A planning inquiry into a refused application to build a three-turbine wind farm in south Norfolk has resumed this week.
Representatives from the 4Villages action group spoke out against applicants TCI Renewables, who applied to build the 126m-high turbines at Upper Vaunces Farm, off Semere Green Road in the parishes of Dickleburgh and Pulham Market.
Planning inspector Zoe Hill said they had to assess whether the effect on the landscape, living conditions of residents, wildlife and contamination, outweigh the benefits of the renewable energy supply, which applicants say could provide enough electricity for 3,500 homes.

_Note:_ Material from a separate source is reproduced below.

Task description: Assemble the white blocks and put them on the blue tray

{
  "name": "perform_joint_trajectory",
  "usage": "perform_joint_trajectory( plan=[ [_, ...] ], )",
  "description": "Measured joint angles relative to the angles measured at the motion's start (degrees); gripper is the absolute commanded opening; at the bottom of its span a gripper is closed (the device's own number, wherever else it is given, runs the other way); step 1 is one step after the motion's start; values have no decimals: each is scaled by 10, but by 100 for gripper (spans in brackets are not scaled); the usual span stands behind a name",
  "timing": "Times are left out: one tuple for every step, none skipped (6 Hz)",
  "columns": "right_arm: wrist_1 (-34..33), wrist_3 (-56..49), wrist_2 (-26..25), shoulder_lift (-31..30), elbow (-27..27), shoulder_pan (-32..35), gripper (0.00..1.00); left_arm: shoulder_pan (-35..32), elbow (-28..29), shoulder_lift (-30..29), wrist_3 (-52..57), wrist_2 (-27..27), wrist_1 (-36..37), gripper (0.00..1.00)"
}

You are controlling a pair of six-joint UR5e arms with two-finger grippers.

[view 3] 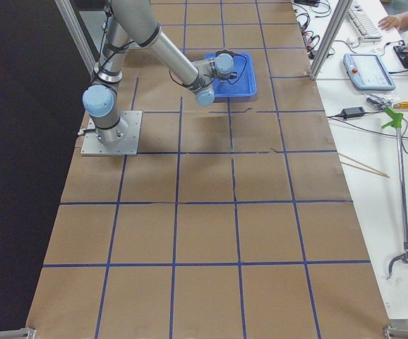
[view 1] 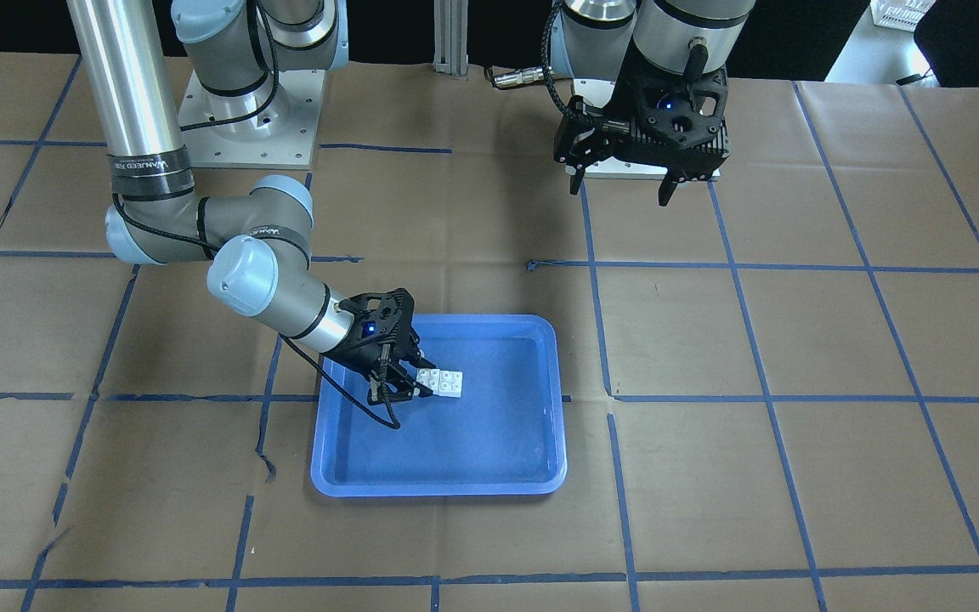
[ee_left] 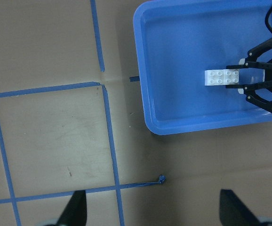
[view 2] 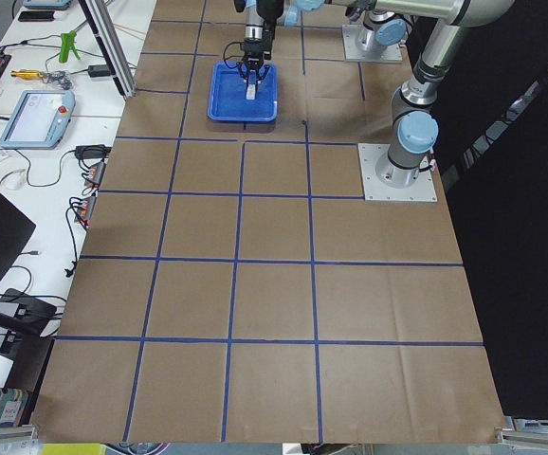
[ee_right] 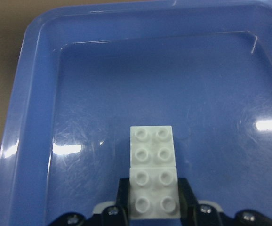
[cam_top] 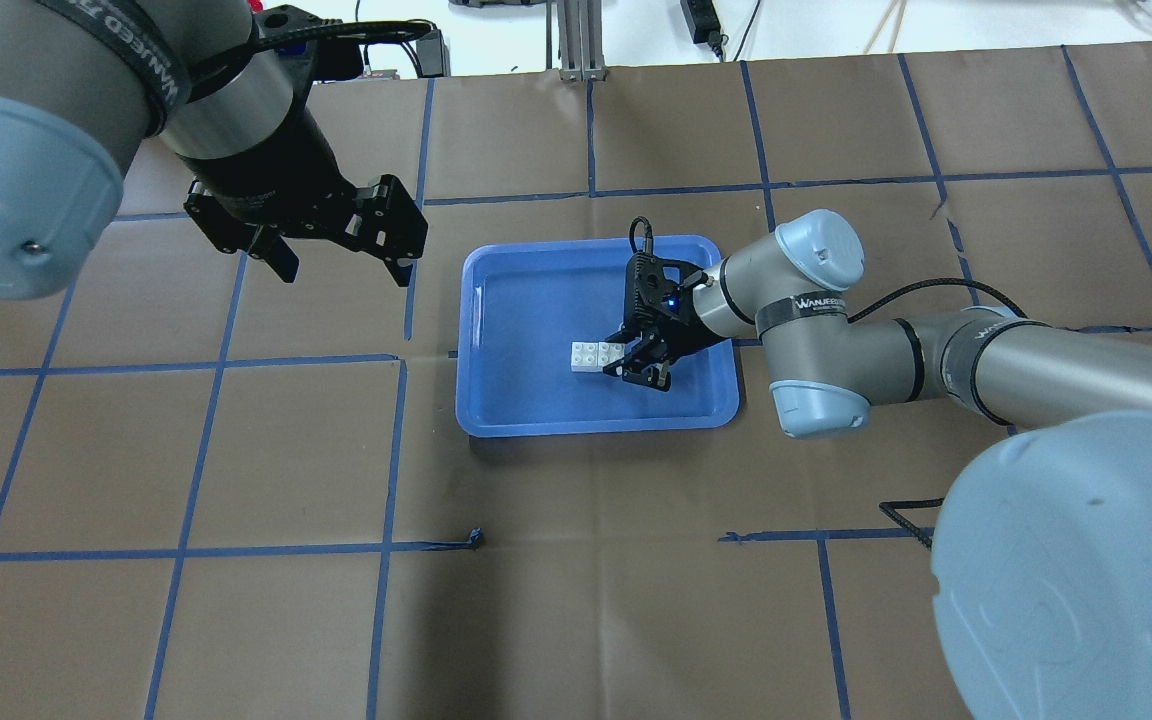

Speaking at South Norfolk Council on Tuesday, the first day of the enquiry, Sheila King of 4Villages raised concerns about the effects of the turbines on birds. She said: “With the Lonely Road reservoir to the south east of the site and the new reservoir to the north west, the turbines would be in the direct flight path of birds.”
But David Hardy, representing TCI Renewables, argued that the reservoir was created for the irrigation of crops and not as a wildlife habitat.
The appeal follows South Norfolk Council’s unanimous decision to refuse the turbines in December 2010 which earned public applause.
Speaking at the time, councillors agreed the turbines were in the wrong place and would have an “unacceptable impact” on the landscape. A new reservoir was then built on land owned by the West farming family next to the proposed site last year.
Other speakers at the inquiry included Mr Vine who raised concerns about the effects of the turbines on bats on behalf of 4Villages along with Mr Davis who gave evidence about noise. Dr John Box responded on behalf of TCI Renewables along with Mr Arnott.
A further site visit was carried out by the planning inspector yesterday morning. At the time going to press the inquiry was still in progress.